Cobalt-exchanged hydroxyapatite catalysts: Magnetic studies, spectroscopic investigations, performance in 2-butanol and ethane oxidative dehydrogenations

A series of exchanged cobalt/calcium (Co2+/Ca2+) hydroxyapatite Ca10−xCox(PO4)6(OH)2 was synthesized and characterized by XRD, UV-visible-near-infrared (NIR) and IR spectroscopy, magnetic measurements (SQUID), and X-ray photoemission spectroscopy (XPS). The level of Co2+/Ca2+ exchange was limited to 1.35 wt% Co. After calcination in air at 550 °C, cobalt was still present as Co2+ and all samples were paramagnetic, showing that the apatite matrix impedes the oxidation of Co2+ and that the Co2+ ions are isolated, whatever the Co content. Magnetic measurements and UV-visible diffuse reflectance spectra show that the exchanged Co2+ ions are hosted by two types of sites (with octahedral and trigonal prismatic symmetries). XPS confirmed the surface cobalt enrichment and did not reveal Co3+ ions. Dehydrogenation of 2-butanol leads almost exclusively to the formation of butanone. As the Co content increases, the ketone yield passes through a maximum.
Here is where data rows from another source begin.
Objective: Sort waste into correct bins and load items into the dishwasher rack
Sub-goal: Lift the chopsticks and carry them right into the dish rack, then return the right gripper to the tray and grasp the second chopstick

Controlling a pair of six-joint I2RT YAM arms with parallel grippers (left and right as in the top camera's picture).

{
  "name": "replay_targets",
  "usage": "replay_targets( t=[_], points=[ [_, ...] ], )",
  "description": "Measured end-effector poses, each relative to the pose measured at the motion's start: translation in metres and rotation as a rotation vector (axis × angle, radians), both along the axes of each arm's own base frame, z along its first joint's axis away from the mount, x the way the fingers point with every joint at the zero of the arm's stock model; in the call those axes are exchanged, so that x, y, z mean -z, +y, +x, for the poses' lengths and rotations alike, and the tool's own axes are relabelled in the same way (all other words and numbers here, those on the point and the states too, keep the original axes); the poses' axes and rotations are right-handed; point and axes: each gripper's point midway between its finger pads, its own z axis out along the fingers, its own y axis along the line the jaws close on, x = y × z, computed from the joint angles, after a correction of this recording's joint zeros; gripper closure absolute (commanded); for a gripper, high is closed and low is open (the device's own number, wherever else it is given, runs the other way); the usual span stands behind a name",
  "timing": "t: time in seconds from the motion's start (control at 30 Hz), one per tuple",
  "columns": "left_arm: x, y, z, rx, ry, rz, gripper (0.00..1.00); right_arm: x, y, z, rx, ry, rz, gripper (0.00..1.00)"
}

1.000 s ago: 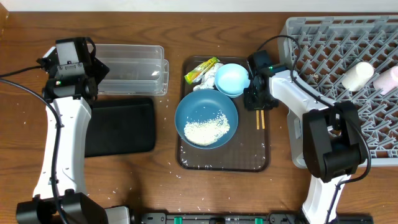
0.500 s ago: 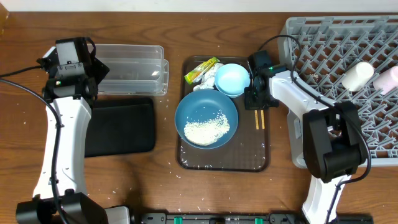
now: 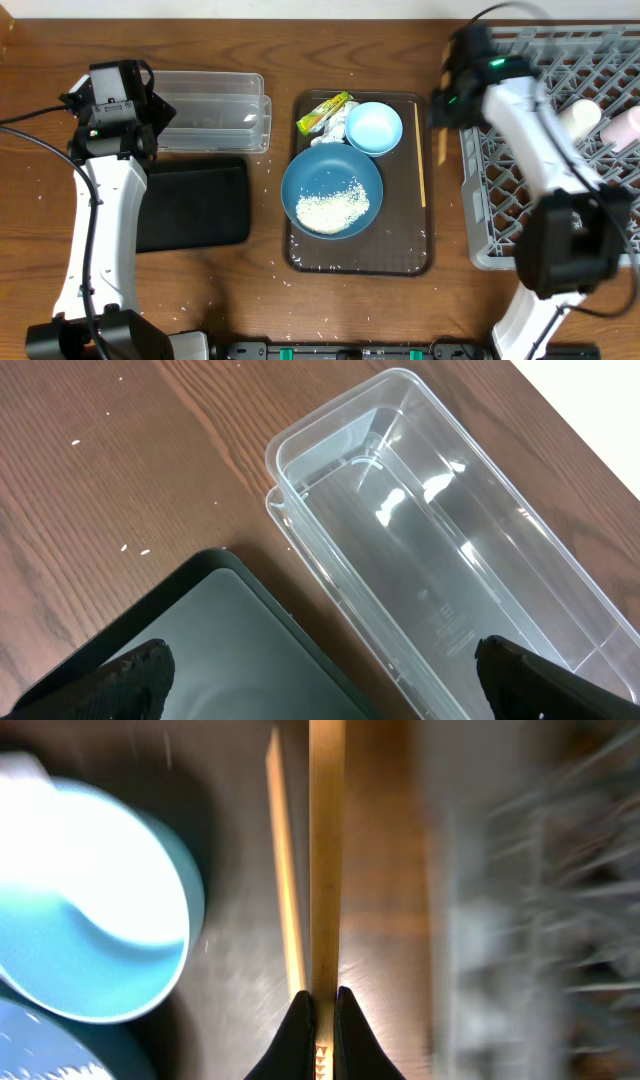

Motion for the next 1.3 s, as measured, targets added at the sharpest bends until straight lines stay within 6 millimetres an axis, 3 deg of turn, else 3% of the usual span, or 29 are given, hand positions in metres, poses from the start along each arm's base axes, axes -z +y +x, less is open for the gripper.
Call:
replay_targets(
  t=[0.13, 0.2, 0.3, 0.43, 0.53, 0.57, 0.67, 0.77, 1.07, 1.3],
  points=[
    [0.000, 0.000, 0.000, 0.000, 0.000, 0.000, 0.01, -0.049, -0.041, 0.021, 0.042, -0.159, -0.010, 0.98],
    [0.000, 0.000, 0.000, 0.000, 0.000, 0.000, 0.01, -0.060, -0.058, 0.027, 0.048, -0.201, -0.027, 0.99],
    [0.000, 0.000, 0.000, 0.000, 0.000, 0.000, 0.01, -0.060, -0.077, 0.031, 0.037, -0.217, -0.052, 0.99],
    [0.000, 0.000, 0.000, 0.000, 0.001, 0.000, 0.01, -0.050, -0.085, 0.035, -0.003, -0.208, -0.058, 0.98],
    [0.000, 0.000, 0.000, 0.000, 0.000, 0.000, 0.01, -0.037, -0.085, 0.038, -0.025, -0.185, -0.054, 0.93],
    [0.000, 0.000, 0.000, 0.000, 0.000, 0.000, 0.01, -0.032, -0.084, 0.038, -0.033, -0.174, -0.051, 0.85],
    [0.000, 0.000, 0.000, 0.000, 0.000, 0.000, 0.01, -0.016, -0.081, 0.040, -0.052, -0.142, -0.038, 0.44],
    [0.000, 0.000, 0.000, 0.000, 0.000, 0.000, 0.01, -0.003, -0.079, 0.038, -0.063, -0.109, -0.026, 0.32],
    [0.000, 0.000, 0.000, 0.000, 0.000, 0.000, 0.01, 0.004, -0.061, 0.022, -0.094, -0.040, 0.072, 0.28],
    [0.000, 0.000, 0.000, 0.000, 0.000, 0.000, 0.01, 0.005, -0.018, 0.002, -0.173, 0.032, 0.203, 0.45]
  ],
)
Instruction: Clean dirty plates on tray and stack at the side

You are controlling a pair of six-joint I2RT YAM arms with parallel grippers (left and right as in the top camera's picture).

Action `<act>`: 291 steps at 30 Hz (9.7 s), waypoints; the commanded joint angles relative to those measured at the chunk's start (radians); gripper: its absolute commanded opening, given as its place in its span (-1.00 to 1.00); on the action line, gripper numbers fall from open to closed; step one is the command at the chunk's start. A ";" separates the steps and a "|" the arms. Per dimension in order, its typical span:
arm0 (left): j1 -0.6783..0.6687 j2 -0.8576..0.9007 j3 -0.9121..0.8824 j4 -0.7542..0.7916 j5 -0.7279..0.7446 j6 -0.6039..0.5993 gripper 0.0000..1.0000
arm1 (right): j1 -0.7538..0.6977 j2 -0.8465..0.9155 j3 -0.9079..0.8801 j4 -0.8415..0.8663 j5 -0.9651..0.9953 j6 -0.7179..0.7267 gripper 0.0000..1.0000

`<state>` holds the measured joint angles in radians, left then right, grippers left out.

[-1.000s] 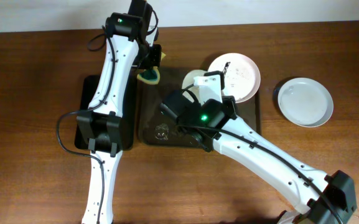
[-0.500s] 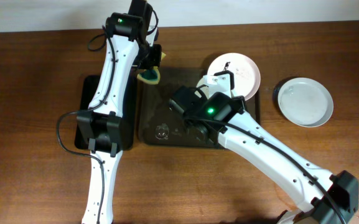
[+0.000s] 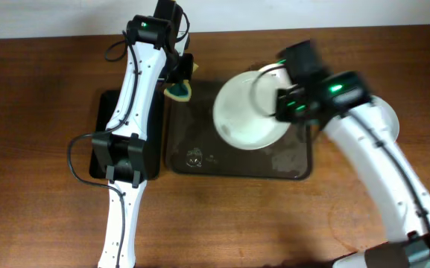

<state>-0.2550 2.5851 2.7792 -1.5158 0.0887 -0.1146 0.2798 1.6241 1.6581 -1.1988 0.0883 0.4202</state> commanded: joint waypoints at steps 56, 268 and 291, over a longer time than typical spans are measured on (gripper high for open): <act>-0.005 0.007 0.020 0.011 -0.008 -0.012 -1.00 | -0.071 0.447 -0.125 0.204 -0.238 -0.200 0.01; 0.158 -0.537 -0.435 0.108 -0.077 -0.097 1.00 | -0.310 -1.488 -1.473 1.232 -0.288 -0.398 0.97; 0.157 -0.564 -0.435 0.079 -0.079 -0.096 0.99 | -0.293 -1.621 -1.653 1.139 -0.290 -0.394 0.97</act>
<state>-0.1005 2.0529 2.3367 -1.4101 0.0044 -0.2058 -0.0242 0.0128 0.0109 -0.0532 -0.2070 0.0223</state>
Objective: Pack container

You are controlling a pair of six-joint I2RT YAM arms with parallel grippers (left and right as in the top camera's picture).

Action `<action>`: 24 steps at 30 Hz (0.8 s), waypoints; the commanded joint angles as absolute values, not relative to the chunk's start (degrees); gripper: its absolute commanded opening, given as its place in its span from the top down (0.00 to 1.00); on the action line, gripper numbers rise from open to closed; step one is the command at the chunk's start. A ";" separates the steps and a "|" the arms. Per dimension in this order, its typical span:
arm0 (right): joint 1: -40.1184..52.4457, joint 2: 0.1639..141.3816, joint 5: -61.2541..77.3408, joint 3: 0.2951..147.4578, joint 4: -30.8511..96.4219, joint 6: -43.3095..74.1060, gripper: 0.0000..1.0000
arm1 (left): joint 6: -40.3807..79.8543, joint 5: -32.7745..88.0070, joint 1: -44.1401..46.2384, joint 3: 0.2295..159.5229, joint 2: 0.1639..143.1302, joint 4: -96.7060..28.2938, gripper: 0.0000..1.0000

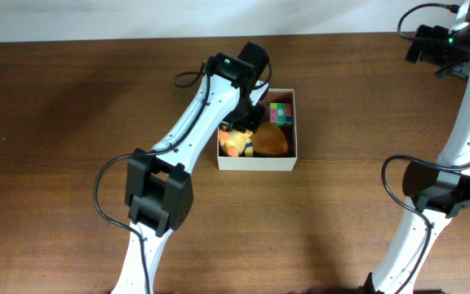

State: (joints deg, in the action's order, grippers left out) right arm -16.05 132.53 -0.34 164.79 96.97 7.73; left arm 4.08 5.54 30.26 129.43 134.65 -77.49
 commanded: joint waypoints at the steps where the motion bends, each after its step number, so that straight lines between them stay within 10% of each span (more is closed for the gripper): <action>1: -16.14 132.49 -0.08 165.16 97.32 8.25 0.01 | 2.96 5.10 30.22 135.81 135.06 -80.23 0.98; 7: -16.14 132.49 -0.08 165.16 97.32 8.25 0.01 | 2.98 4.64 30.09 142.52 134.85 -83.70 0.97; 19: -16.14 132.49 -0.05 165.16 97.32 8.25 0.01 | 10.74 4.78 21.06 150.32 132.25 -91.26 0.62; 21: -16.14 132.49 -0.08 165.16 97.32 8.25 0.01 | 12.25 4.97 19.27 150.32 131.00 -91.68 0.50; 22: -16.14 132.49 -0.05 165.16 97.32 8.25 0.01 | 12.78 4.97 18.46 150.32 130.45 -91.90 0.07; 24: -16.14 132.49 -0.08 165.16 97.32 8.25 0.01 | 15.16 4.91 16.25 150.32 129.34 -92.62 0.01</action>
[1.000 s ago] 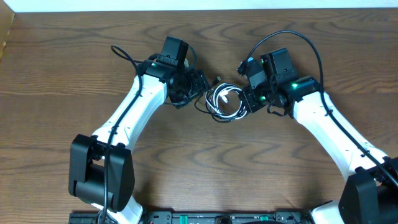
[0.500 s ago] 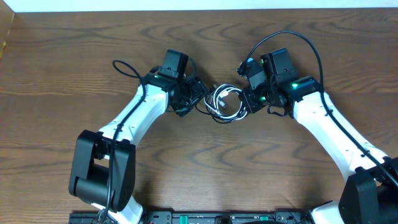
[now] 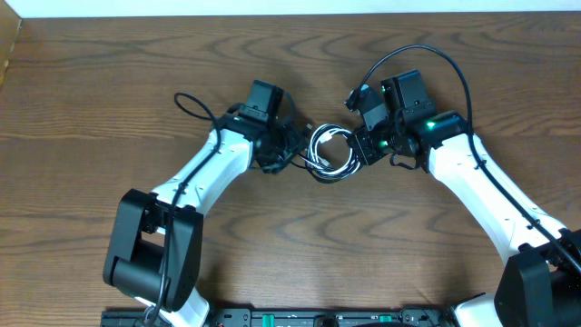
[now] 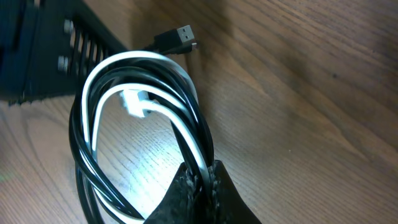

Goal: Untangle cables

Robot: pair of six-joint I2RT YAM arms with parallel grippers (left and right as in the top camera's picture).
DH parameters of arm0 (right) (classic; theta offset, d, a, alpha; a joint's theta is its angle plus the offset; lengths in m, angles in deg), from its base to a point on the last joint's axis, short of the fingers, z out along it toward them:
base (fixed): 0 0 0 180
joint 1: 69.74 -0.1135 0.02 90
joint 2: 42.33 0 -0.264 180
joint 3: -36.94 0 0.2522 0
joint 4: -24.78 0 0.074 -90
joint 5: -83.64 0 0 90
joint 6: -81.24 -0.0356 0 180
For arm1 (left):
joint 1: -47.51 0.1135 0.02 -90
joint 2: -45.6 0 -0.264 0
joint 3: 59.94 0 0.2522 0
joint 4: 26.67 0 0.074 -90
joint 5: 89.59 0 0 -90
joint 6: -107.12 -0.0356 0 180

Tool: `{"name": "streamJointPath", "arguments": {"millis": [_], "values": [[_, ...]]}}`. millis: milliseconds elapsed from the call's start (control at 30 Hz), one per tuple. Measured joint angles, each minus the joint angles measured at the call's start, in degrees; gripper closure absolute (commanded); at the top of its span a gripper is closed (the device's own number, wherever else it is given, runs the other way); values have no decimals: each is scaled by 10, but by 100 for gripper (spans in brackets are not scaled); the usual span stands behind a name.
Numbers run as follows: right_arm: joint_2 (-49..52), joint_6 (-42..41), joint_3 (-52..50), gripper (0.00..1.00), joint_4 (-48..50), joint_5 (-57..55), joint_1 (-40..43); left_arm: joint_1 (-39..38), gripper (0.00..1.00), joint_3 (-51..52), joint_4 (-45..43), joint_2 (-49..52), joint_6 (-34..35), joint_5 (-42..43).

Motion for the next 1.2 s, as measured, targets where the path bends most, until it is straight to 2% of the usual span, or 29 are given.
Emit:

In the oxidative dehydrogenation of ethane, the ethylene yield also reaches a maximum (22 mol%) for 0.96 wt% Co at 550 °C. These results are ascribed to (i) the partial compensation of the intrinsic dehydrogenating activity of cobalt by the decrease in basicity of apatite induced by the replacement of Ca2+ by Co2+, and (ii) the involvement of two types of sites.